The underlying ais the return type, it can be Unit to represent a non-returning Effect

module Main where

import Prelude (Unit, unit, pure)
import Effect (Effect)
import Effect.Console (log)

main :: Effect Unit
main = log "hello"
-- the side-effect in this case is logging in the console
module Main where

import Prelude (Unit, ($), (>>=), (<>), show)
import Effect (Effect)
import Effect.Console (log)
import Effect.Now (nowDate)

main :: Effect Unit
main = nowDate >>= \d -> log $ "the current date is " <> show d

Combining Effects

module Main where

import Prelude (Unit, ($), (>>=), (<>), (>>>), (<$>), (<*>), bind, pure, discard, show)
import Effect (Effect)
import Effect.Console (log)
import Effect.Now (nowDate, nowTime)
import Effect.Random (random)

showNowDate :: Effect String
showNowDate = do
    d <- nowDate
    pure $ "the current date is: " <> show d 

showNowTime :: Effect String
showNowTime = (\d -> "the current date is: " <> show d) <$> nowTime

logRandom :: Effect Unit
logRandom = show >>> (<>) "here is a random number: " <$> random >>= log

main :: Effect Unit
main = do
  showNowDate >>= log
  showNowTime >>= log
  logRandom

Credits

Pictures and examples from adit.io

Breakthrough

Exercise

In module 04 we've used buildTx to simulate a transaction build, in this module we'll simulate a Contract behavior using what we've learned so far.

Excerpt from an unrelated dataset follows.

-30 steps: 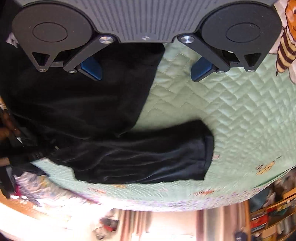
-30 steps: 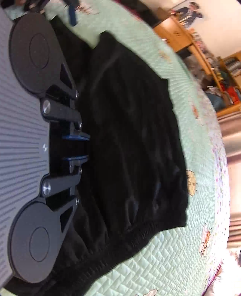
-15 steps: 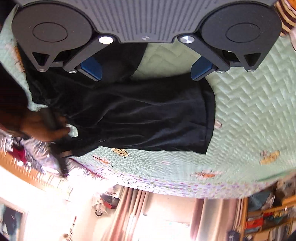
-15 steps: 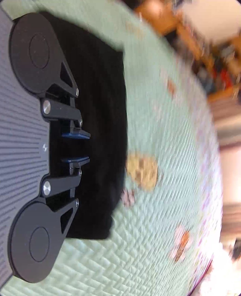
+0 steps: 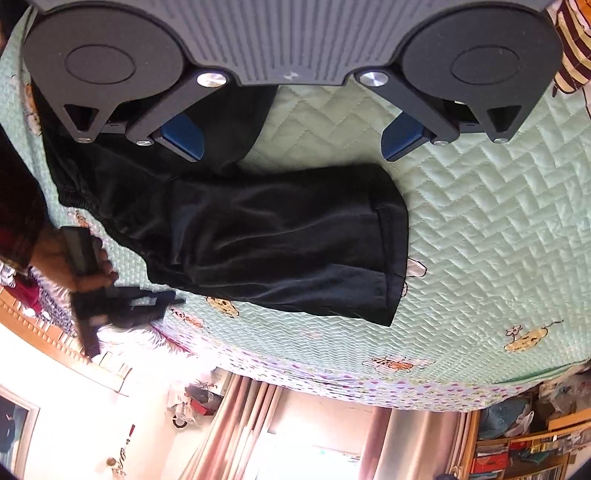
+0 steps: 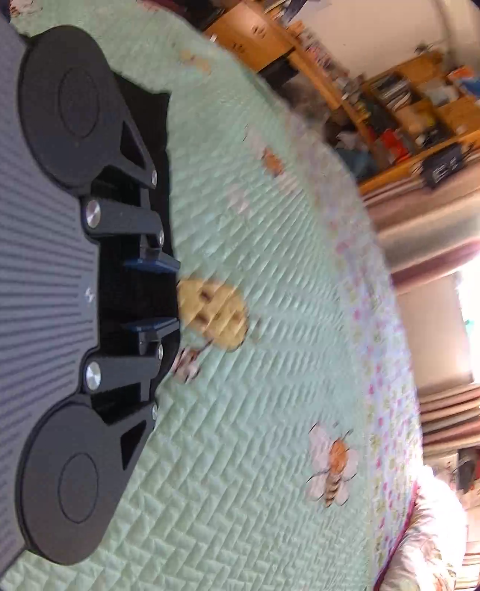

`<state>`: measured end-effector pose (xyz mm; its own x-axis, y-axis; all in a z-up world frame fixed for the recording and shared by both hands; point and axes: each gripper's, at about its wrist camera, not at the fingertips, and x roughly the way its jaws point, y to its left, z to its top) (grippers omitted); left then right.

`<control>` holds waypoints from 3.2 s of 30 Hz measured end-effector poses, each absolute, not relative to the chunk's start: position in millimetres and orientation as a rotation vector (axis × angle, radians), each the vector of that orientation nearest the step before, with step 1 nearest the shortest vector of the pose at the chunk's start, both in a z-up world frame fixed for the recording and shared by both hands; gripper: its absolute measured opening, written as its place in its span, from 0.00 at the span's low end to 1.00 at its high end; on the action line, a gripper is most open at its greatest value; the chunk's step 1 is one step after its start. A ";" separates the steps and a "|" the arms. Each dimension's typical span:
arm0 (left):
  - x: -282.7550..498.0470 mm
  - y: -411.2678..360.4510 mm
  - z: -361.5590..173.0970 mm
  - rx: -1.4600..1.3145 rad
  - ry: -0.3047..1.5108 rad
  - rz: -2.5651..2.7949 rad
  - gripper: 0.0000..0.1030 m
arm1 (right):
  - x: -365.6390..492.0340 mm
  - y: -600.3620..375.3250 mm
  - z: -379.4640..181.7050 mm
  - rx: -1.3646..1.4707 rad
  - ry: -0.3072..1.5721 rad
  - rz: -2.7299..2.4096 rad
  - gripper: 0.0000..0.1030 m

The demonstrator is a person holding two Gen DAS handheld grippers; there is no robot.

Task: Fold clothes

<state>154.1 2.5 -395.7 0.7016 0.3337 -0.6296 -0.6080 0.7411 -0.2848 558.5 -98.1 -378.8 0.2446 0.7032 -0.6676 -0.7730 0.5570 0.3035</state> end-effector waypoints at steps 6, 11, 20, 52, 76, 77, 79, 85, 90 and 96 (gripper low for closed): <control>160.4 -1.2 -395.1 -0.490 0.592 0.558 0.99 | 571.6 -50.2 -423.1 -0.249 0.834 0.934 0.20; 158.0 4.9 -389.7 -0.484 0.585 0.556 0.99 | 526.1 -43.8 -393.0 -0.219 0.705 0.991 0.22; 172.8 21.1 -373.1 -0.500 0.563 0.577 0.99 | 510.1 37.2 -424.7 -0.214 0.894 1.169 0.18; 238.8 183.4 -413.3 -0.811 0.632 0.494 0.79 | 489.2 -221.7 -446.2 0.502 0.948 1.206 0.52; 234.1 187.5 -419.7 -0.864 0.660 0.583 0.53 | 487.9 -217.1 -462.7 0.462 0.943 1.222 0.52; 232.8 187.1 -419.1 -0.864 0.657 0.584 0.53 | 487.9 -217.5 -463.0 0.462 0.942 1.222 0.52; 232.2 187.7 -420.6 -0.860 0.664 0.585 0.45 | 487.4 -217.4 -462.8 0.462 0.942 1.222 0.52; 227.6 193.5 -426.4 -0.883 0.671 0.587 0.23 | 486.4 -218.2 -463.3 0.460 0.945 1.219 0.52; 231.5 188.0 -425.7 -0.811 0.703 0.611 0.03 | 486.9 -218.5 -464.2 0.458 0.952 1.216 0.52; 230.5 177.2 -410.6 -0.685 0.705 0.674 0.01 | 485.0 -218.9 -463.1 0.448 0.948 1.214 0.52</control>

type Validator = Redeemer -> ScriptContext -> Datum -> Boolean

data Contract a = Contract a

buildTx :: Inputs -> Outputs -> Redeemer -> Validator -> Contract Boolean

runContract :: forall a. Contract a -> Effect a

Change previous created buildTx to return the value using the Contract monad and implement the missing definitions. runContract must log in the console the contract execution.